To achieve one-pass using only constant extra space, we use three-pointers instead of adopting count sort or recording any extra information.

• Pointer 0 for placing number 0

• Pointer 2 for placing number 2

• Pointer move for iterating the input array and placing the number 1

If you would like to do some optimization, we could find the consecutive 0 or 2 from the beginning and the end respectively.

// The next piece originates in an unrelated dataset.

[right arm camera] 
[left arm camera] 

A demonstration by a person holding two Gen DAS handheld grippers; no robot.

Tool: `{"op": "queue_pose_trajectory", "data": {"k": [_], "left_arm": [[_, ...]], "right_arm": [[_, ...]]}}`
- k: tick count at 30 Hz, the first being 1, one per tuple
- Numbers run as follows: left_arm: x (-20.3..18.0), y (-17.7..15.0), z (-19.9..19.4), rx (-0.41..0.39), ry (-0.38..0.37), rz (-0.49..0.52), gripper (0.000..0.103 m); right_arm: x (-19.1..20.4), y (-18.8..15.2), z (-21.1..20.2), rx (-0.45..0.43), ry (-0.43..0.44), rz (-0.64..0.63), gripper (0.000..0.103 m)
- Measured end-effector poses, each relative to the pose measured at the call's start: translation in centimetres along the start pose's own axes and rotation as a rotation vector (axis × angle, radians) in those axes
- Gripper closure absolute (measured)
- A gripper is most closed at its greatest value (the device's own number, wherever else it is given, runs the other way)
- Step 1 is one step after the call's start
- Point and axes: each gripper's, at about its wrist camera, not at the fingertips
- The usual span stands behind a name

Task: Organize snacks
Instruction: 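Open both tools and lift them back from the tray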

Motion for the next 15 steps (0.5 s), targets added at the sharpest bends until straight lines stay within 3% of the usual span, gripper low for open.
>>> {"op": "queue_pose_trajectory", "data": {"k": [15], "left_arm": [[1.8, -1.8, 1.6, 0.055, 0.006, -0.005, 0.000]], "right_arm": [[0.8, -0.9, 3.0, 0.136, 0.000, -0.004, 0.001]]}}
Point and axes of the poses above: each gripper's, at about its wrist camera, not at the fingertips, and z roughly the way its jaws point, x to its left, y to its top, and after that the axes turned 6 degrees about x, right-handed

In this way, we could check whether the input array is completely filled with 0 or 2 and shorten the runtime for the core algorithm.

🤖 Python3

class Solution:
    def sortColors(self, nums: List[int]) -> None:
        """
        Do not return anything, modify nums in-place instead.
        """
        # (base case)
        if len(nums) == 1: return
        
        # ==================================================
        #  Array + Three Pointers                          =
        # ==================================================
        # time  : O(n)
        # space : O(1)
        
        p0, p2 = 0, len(nums) - 1
        
        # (optimization)
        while p0 < len(nums) and nums[p0] == 0: p0 += 1
        if p0 == len(nums): return 
        
        while p2 >= 0 and nums[p2] == 2: p2 -= 1
        if p2 == 0: return
        
        moveP = p0
        
        while moveP <= p2:
            if nums[moveP] == 0:
                nums[p0], nums[moveP] = nums[moveP], nums[p0]
                p0 += 1
                moveP += 1
                
            elif nums[moveP] == 1:
                moveP += 1
                
            elif nums[moveP] == 2:
                nums[p2], nums[moveP] = nums[moveP], nums[p2]
                p2 -= 1

🤖 Java

class Solution {
    /**
     * @time  : O(n)
     * @space : O(1)
     */

    public void sortColors(int[] nums) {
        /* base case */
        if(nums.length == 1) return;
        
        int p0 = 0, p2 = nums.length - 1;
        
        while(p0 < p2 && nums[p0] == 0) p0++;
        if(p0 == p2) return;
            
        while(p2 <= 0 && nums[p2] == 2) p2--;
        if(p2 == 0) return;
            
        int moveP = p0;
        
        while(moveP <= p2) {
            if(nums[moveP] == 0) {
                int tmp = nums[p0];
                nums[p0] = nums[moveP];
                nums[moveP] = tmp;
                
                moveP++;
                p0++;
            } else if(nums[moveP] == 2) {
                int tmp = nums[p2];
                nums[p2] = nums[moveP];
                nums[moveP] = tmp;
                
                p2--;
            } else {
                moveP++;
            }
        }
    }
}